**Exercise instructions**
In the records below, find the line that contains "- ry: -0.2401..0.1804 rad" and the line that contains "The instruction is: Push", then retype exactly those two lines and every line between them.
*** Dataset records ***
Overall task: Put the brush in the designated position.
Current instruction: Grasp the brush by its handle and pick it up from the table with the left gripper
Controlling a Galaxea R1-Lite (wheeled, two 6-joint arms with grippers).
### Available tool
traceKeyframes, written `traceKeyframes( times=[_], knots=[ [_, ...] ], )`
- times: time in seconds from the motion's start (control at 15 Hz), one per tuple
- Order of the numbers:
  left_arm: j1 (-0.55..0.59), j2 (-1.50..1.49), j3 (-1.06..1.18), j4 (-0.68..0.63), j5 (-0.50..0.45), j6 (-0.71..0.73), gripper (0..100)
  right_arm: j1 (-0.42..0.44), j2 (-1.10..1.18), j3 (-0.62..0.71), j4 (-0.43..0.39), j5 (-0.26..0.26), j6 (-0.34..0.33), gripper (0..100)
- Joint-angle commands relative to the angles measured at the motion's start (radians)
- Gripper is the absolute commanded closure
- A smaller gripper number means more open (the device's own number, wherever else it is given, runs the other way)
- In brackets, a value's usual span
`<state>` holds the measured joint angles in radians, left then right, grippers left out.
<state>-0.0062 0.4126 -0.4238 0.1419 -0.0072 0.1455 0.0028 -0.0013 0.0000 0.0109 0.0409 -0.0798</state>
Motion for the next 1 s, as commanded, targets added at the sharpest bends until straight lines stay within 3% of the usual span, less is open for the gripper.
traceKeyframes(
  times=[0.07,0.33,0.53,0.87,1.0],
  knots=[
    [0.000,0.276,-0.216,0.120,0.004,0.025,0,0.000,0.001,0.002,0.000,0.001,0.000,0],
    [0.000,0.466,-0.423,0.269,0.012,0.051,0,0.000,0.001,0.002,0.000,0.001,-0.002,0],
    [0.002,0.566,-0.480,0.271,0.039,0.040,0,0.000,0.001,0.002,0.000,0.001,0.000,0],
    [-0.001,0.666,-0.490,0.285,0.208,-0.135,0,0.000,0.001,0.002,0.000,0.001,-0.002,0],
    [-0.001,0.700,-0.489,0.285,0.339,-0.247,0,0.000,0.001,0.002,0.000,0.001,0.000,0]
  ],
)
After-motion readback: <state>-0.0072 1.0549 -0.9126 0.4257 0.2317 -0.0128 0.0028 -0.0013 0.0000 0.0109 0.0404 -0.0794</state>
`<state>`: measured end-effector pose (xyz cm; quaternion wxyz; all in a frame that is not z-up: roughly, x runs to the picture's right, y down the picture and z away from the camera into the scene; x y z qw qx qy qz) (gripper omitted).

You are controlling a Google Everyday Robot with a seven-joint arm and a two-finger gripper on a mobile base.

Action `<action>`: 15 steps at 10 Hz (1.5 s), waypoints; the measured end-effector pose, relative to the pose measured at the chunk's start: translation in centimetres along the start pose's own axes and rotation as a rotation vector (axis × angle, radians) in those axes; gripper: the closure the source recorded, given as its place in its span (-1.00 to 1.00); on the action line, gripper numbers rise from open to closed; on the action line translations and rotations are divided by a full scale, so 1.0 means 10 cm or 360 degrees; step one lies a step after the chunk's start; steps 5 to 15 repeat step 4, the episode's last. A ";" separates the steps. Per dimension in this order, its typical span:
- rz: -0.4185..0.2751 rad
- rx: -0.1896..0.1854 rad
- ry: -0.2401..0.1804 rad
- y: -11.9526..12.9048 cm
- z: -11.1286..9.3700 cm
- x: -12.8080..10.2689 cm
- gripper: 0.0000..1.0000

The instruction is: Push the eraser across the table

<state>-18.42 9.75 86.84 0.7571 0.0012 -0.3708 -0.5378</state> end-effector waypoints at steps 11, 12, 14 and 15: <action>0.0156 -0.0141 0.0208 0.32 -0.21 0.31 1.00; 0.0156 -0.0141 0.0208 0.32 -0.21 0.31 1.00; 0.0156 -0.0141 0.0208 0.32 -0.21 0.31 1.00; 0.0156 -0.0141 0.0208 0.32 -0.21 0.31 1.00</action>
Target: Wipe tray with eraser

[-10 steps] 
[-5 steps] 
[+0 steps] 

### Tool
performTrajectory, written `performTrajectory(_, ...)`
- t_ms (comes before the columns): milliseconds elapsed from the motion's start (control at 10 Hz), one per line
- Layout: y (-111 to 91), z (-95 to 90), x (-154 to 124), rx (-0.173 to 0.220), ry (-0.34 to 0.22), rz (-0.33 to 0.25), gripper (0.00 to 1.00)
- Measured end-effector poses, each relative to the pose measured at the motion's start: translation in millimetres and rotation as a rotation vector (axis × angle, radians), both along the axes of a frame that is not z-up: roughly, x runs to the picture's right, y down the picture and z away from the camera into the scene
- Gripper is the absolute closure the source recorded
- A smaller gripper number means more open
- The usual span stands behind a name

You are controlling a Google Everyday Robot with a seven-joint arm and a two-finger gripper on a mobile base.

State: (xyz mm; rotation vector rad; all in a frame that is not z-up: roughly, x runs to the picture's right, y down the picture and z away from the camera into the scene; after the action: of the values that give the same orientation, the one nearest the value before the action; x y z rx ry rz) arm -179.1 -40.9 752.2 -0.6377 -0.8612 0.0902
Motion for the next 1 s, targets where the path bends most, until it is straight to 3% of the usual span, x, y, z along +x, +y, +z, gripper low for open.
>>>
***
**Task response**
- ry: -0.2401..0.1804 rad
- y: -11.9526..12.9048 cm
- z: -11.1286..9.3700 cm
- x: -12.8080..10.2689 cm
- gripper: 0.0000..1.0000

The instruction is: Push the eraser across the table

This answer has been given in full.